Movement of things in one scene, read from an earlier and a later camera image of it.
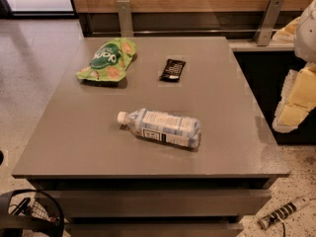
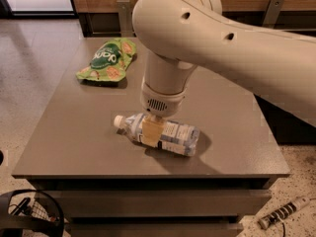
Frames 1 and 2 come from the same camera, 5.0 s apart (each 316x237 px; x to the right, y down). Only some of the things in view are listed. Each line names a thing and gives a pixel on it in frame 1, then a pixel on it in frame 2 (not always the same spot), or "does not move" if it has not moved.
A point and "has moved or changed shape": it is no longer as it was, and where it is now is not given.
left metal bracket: x=124 y=19 does not move
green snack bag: x=110 y=61 does not move
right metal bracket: x=270 y=21 does not move
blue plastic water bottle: x=158 y=126 has moved or changed shape
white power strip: x=285 y=210 does not move
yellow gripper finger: x=298 y=99 to x=157 y=106
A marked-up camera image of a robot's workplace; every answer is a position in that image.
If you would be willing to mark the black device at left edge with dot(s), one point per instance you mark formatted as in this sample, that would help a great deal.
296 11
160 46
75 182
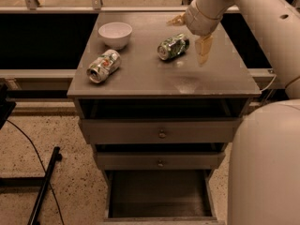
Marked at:
6 107

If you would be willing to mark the black metal stand leg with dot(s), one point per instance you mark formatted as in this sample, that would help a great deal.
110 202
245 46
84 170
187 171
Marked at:
45 183

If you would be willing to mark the crushed red white can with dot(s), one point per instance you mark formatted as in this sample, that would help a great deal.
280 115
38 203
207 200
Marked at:
106 64

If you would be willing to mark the bottom open grey drawer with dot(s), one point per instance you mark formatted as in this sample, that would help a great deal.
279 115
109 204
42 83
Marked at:
160 198

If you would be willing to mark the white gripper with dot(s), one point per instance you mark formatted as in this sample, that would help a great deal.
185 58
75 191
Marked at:
197 20

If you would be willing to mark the green soda can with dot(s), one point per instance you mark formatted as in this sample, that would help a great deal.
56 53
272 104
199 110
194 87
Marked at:
173 46

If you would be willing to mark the top grey drawer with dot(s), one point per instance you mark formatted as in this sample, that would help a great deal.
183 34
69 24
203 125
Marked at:
139 131

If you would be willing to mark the grey wooden drawer cabinet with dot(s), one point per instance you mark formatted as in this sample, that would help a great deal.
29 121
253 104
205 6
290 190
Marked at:
145 87

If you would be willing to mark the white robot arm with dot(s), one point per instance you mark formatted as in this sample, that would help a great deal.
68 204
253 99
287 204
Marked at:
264 170

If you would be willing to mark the middle grey drawer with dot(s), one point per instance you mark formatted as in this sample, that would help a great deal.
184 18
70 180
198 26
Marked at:
159 161

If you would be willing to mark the white ceramic bowl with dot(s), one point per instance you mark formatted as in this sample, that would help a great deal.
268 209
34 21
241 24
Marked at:
115 35

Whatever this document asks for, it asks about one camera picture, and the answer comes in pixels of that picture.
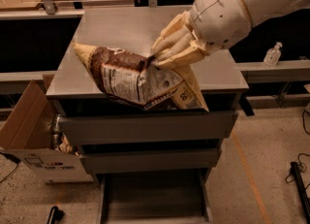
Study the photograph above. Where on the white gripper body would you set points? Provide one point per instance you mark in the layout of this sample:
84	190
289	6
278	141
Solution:
220	17

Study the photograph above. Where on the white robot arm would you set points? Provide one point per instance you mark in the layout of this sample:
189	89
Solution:
260	11

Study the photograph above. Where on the grey drawer cabinet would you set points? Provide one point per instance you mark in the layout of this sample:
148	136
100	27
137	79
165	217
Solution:
75	94

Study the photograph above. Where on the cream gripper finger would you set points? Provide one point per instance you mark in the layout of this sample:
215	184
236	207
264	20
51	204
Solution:
197	51
177	37

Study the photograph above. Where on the clear sanitizer pump bottle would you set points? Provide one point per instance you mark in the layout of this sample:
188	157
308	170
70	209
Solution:
273	54

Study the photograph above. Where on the black power strip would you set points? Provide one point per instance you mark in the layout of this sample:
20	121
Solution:
305	201

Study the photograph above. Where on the black object on floor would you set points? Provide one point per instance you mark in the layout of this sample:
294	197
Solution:
55	214

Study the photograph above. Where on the metal can in box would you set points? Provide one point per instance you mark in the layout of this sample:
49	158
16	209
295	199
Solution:
56	132

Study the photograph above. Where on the cardboard box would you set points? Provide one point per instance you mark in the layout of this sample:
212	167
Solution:
27	136

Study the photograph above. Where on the brown chip bag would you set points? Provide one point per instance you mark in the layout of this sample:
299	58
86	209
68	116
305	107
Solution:
131	79

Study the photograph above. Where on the grey open bottom drawer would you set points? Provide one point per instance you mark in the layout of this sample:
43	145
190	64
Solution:
163	197

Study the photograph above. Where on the grey top drawer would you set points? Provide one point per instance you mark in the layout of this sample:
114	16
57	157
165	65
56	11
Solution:
148	128

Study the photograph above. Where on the grey middle drawer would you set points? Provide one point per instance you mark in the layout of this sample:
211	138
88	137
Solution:
146	161

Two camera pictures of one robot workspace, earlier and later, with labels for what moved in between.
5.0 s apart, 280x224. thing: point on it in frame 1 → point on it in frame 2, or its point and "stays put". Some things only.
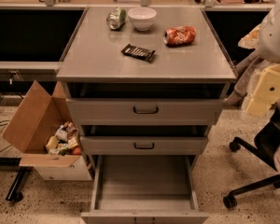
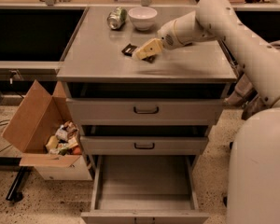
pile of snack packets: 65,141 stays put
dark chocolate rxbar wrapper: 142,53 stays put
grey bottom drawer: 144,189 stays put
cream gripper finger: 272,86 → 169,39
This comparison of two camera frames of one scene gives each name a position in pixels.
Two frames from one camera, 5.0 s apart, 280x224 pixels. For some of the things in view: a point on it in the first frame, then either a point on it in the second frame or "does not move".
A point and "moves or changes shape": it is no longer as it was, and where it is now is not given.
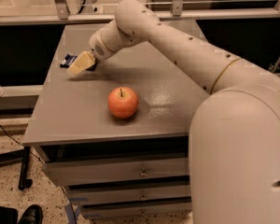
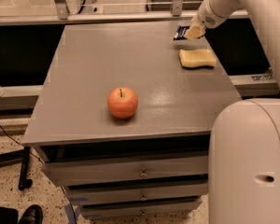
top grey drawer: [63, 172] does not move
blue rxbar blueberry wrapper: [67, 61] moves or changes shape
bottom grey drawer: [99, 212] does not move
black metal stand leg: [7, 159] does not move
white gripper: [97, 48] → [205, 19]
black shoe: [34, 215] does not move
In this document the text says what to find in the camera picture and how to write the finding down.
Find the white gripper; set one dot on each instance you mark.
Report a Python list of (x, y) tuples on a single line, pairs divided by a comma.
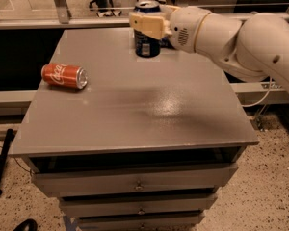
[(184, 28)]

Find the blue crumpled chip bag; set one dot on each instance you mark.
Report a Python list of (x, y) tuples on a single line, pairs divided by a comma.
[(165, 43)]

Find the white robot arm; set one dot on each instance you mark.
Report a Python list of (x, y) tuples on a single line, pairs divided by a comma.
[(250, 50)]

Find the black stand leg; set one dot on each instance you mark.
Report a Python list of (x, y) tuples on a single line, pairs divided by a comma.
[(4, 152)]

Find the blue pepsi can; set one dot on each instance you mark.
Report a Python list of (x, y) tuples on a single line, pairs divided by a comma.
[(146, 47)]

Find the grey drawer cabinet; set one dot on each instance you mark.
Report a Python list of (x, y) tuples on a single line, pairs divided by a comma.
[(145, 144)]

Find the red coca-cola can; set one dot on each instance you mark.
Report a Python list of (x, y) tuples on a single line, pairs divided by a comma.
[(71, 76)]

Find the black object bottom left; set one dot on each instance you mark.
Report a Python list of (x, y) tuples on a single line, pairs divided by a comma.
[(27, 225)]

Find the metal guard rail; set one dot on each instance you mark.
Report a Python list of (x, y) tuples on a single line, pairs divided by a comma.
[(34, 14)]

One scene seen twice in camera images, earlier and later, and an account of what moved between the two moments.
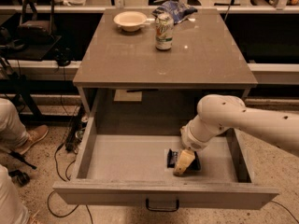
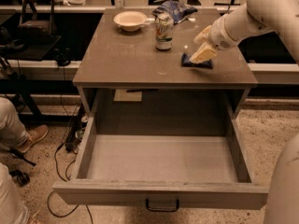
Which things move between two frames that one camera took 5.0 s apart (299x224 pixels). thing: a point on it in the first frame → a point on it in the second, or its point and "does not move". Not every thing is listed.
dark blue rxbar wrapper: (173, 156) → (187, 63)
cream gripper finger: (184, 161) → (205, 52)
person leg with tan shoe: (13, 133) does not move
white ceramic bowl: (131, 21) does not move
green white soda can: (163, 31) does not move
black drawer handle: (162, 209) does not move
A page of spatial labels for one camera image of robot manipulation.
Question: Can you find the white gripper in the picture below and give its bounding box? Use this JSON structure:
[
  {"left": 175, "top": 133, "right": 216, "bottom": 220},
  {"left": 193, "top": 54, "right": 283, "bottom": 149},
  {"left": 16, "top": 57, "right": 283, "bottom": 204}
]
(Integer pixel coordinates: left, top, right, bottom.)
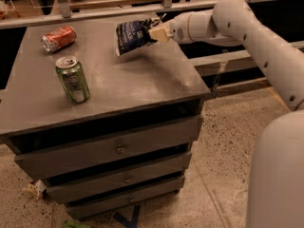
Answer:
[{"left": 149, "top": 12, "right": 193, "bottom": 44}]

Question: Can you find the blue chip bag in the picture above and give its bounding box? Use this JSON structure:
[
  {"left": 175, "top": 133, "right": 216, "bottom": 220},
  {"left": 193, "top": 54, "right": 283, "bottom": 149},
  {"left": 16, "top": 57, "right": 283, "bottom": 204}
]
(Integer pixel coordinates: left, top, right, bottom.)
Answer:
[{"left": 116, "top": 17, "right": 162, "bottom": 56}]

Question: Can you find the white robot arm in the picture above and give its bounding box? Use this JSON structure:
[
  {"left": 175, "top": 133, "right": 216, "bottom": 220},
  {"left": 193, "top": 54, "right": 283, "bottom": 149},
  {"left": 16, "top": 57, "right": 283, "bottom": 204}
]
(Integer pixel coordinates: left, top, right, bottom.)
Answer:
[{"left": 149, "top": 0, "right": 304, "bottom": 228}]

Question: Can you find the orange soda can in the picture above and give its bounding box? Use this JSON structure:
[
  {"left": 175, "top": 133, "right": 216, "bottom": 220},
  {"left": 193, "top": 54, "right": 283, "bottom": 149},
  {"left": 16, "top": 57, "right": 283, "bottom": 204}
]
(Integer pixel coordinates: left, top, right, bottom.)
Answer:
[{"left": 41, "top": 26, "right": 77, "bottom": 52}]

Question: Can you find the green soda can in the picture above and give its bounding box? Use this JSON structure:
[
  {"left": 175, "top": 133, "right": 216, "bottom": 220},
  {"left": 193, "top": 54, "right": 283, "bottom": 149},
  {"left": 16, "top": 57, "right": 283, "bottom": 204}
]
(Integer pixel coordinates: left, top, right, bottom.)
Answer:
[{"left": 55, "top": 56, "right": 90, "bottom": 104}]

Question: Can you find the grey drawer cabinet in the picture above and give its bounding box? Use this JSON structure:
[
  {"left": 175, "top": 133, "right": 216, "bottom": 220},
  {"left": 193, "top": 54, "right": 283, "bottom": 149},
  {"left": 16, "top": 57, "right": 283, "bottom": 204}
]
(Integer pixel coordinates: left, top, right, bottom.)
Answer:
[{"left": 0, "top": 18, "right": 207, "bottom": 209}]

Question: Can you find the top grey drawer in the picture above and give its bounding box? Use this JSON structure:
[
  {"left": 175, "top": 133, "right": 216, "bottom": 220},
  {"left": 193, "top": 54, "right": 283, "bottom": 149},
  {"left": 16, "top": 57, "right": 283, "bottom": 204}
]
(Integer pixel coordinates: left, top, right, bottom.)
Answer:
[{"left": 15, "top": 115, "right": 201, "bottom": 180}]

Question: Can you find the grey drawer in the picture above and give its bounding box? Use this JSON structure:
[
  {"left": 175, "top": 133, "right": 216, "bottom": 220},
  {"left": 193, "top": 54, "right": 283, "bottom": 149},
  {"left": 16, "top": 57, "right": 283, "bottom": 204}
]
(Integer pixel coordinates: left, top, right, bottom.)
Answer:
[
  {"left": 66, "top": 176, "right": 185, "bottom": 219},
  {"left": 15, "top": 115, "right": 201, "bottom": 180},
  {"left": 47, "top": 151, "right": 192, "bottom": 204}
]

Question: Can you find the middle grey drawer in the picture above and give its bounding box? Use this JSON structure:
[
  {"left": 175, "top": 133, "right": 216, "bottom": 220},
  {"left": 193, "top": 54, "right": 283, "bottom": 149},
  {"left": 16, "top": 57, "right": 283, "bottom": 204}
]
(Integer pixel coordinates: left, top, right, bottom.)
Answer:
[{"left": 47, "top": 151, "right": 192, "bottom": 204}]

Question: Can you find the blue tape on floor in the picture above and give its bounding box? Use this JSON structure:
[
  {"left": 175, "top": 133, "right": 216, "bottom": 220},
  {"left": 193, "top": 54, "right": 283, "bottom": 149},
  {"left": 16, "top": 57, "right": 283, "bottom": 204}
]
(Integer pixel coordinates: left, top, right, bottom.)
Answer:
[{"left": 113, "top": 204, "right": 142, "bottom": 228}]

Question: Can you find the bottom grey drawer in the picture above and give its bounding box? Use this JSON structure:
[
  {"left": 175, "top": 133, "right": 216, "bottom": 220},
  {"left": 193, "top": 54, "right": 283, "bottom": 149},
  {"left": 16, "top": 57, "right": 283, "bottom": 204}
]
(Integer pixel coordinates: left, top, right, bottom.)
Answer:
[{"left": 66, "top": 176, "right": 185, "bottom": 219}]

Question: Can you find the crumpled paper scrap on floor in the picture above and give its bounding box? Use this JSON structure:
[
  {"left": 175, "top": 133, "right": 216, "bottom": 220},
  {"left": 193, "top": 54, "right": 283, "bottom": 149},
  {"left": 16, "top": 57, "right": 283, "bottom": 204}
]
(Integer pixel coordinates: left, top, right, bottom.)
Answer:
[{"left": 23, "top": 180, "right": 47, "bottom": 200}]

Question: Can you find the green object on floor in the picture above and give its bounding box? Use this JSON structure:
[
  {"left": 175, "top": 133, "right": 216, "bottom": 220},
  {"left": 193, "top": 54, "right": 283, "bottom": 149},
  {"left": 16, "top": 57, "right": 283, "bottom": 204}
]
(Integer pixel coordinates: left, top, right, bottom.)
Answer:
[{"left": 62, "top": 220, "right": 92, "bottom": 228}]

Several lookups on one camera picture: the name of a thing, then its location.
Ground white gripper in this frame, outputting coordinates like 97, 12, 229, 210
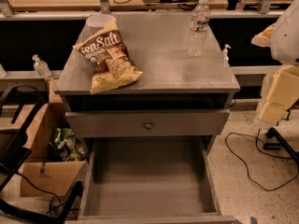
251, 23, 299, 125

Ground clear plastic water bottle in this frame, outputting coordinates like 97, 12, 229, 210
187, 0, 210, 57

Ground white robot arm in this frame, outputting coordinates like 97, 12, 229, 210
251, 0, 299, 128

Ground right hand sanitizer bottle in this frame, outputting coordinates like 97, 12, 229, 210
222, 44, 231, 67

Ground hand sanitizer bottle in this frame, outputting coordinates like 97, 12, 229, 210
32, 54, 51, 78
222, 44, 231, 67

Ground closed upper grey drawer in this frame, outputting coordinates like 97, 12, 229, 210
65, 109, 229, 138

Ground grey wooden drawer cabinet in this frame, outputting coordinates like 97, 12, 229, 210
54, 10, 241, 224

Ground open middle grey drawer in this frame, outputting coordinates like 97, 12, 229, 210
67, 137, 235, 224

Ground left hand sanitizer bottle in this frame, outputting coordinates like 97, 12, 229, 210
32, 54, 51, 78

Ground black stand leg right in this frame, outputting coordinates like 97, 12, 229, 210
263, 127, 299, 164

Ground yellow sea salt chips bag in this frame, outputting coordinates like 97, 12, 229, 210
73, 21, 143, 94

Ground clear plastic cup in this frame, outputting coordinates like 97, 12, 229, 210
85, 14, 116, 34

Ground snack bags in box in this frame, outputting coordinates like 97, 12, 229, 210
49, 128, 85, 161

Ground brown cardboard box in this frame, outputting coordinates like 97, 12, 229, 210
11, 88, 86, 197

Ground black floor cable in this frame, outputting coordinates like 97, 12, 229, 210
224, 128, 299, 192

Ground metal rail with posts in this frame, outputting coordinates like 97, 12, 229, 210
0, 0, 283, 20

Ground black stand frame left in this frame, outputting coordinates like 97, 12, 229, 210
0, 85, 83, 224

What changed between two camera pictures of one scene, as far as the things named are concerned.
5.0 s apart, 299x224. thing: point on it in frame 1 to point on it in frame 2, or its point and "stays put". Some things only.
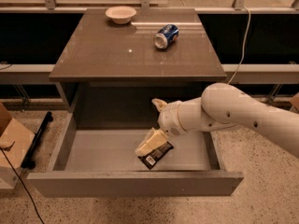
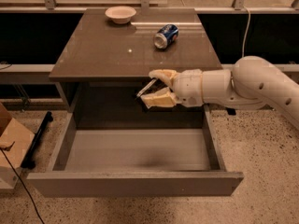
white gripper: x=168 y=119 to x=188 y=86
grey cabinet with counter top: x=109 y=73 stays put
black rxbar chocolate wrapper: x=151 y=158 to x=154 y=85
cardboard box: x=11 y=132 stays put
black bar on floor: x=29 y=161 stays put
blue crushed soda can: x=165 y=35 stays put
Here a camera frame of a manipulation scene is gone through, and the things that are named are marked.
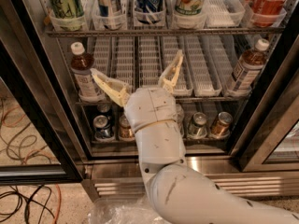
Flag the orange cable on floor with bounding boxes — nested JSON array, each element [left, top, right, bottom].
[[0, 105, 63, 224]]

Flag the left tea bottle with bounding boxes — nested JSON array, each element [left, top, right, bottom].
[[70, 42, 105, 103]]

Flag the right tea bottle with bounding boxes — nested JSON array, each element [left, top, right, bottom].
[[226, 38, 269, 96]]

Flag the glass fridge door left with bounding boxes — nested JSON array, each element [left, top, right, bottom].
[[0, 0, 85, 185]]

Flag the blue can bottom shelf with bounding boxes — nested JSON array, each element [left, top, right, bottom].
[[93, 115, 113, 139]]

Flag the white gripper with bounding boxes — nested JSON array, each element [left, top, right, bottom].
[[91, 49, 183, 133]]

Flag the tea bottle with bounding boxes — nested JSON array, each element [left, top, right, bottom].
[[226, 38, 269, 96], [70, 42, 105, 103]]

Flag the orange can bottom shelf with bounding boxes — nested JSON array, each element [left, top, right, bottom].
[[210, 112, 233, 139]]

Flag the blue pepsi can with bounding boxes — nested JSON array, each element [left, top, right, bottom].
[[135, 0, 164, 24]]

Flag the silver blue slim can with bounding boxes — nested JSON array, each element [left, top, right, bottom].
[[97, 0, 122, 30]]

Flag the clear plastic bin with bag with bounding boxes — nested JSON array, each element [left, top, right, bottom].
[[88, 195, 171, 224]]

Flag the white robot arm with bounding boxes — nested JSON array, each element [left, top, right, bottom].
[[91, 50, 299, 224]]

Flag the steel fridge base grille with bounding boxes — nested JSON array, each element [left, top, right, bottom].
[[82, 156, 299, 201]]

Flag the black cable on floor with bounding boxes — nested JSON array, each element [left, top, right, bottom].
[[0, 184, 56, 224]]

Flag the brown can bottom shelf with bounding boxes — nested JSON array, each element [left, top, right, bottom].
[[119, 114, 135, 140]]

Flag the green can top shelf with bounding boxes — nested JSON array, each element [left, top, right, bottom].
[[50, 0, 84, 32]]

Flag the red coca-cola can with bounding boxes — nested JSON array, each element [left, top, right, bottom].
[[244, 0, 286, 27]]

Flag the green silver can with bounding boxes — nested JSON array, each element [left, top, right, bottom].
[[188, 112, 207, 139]]

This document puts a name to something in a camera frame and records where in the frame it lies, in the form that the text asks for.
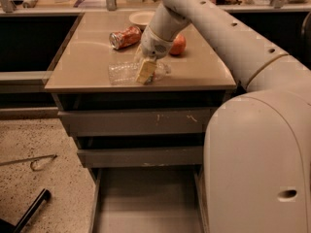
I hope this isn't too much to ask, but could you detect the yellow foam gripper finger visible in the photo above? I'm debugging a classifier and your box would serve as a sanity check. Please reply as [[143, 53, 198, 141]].
[[134, 46, 143, 62], [136, 58, 156, 83]]

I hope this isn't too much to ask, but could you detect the grey drawer cabinet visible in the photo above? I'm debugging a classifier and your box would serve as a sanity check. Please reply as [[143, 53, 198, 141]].
[[46, 12, 235, 233]]

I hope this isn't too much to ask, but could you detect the white paper bowl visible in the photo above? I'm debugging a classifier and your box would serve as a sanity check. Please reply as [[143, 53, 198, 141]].
[[129, 11, 155, 30]]

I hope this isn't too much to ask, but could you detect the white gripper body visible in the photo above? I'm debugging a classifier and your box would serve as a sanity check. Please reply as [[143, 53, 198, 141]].
[[140, 26, 173, 59]]

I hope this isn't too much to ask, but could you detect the black chair leg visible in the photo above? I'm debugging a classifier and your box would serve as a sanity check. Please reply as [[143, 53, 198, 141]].
[[0, 188, 52, 233]]

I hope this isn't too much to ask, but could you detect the crushed orange soda can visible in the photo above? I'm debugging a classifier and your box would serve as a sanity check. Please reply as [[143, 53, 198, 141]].
[[109, 26, 142, 50]]

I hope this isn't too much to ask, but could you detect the metal hook rod on floor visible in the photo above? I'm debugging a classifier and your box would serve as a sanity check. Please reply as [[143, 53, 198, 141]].
[[0, 154, 57, 167]]

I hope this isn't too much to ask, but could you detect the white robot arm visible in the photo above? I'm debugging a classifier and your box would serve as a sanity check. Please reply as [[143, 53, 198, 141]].
[[138, 0, 311, 233]]

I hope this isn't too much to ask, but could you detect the open bottom grey drawer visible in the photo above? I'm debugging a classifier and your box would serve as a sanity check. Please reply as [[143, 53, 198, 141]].
[[87, 166, 205, 233]]

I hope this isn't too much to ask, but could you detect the middle grey drawer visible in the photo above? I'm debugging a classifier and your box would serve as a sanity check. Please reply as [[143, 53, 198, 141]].
[[77, 146, 203, 168]]

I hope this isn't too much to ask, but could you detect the red apple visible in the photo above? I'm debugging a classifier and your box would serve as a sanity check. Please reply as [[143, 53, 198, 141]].
[[169, 34, 187, 55]]

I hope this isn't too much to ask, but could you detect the top grey drawer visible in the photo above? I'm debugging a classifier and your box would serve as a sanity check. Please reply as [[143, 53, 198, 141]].
[[58, 107, 215, 137]]

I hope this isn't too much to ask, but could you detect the clear plastic water bottle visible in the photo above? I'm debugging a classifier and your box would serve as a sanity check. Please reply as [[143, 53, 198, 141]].
[[108, 62, 171, 85]]

────────────────────────────────────────

Please return, exactly as written, the lines from the first line of the records above through the line containing "right metal bracket: x=270 y=21 does not move", both included, leaving out any pictures.

Movement of things in one scene, read from an earlier and a later camera image of it.
Frames 1 and 2 come from the same camera, 5.0 s apart (each 316x237 px; x to the right, y down). Only some of the things in view are listed. Each line names a thing and gives a pixel on it in frame 1, then a pixel on it in frame 2 (not always the same spot), or "does not move" if it has not moved.
A point and "has moved or changed shape": it is no longer as it was, and where it is now is not given.
left metal bracket: x=124 y=19 does not move
green snack bag: x=110 y=61 does not move
right metal bracket: x=270 y=21 does not move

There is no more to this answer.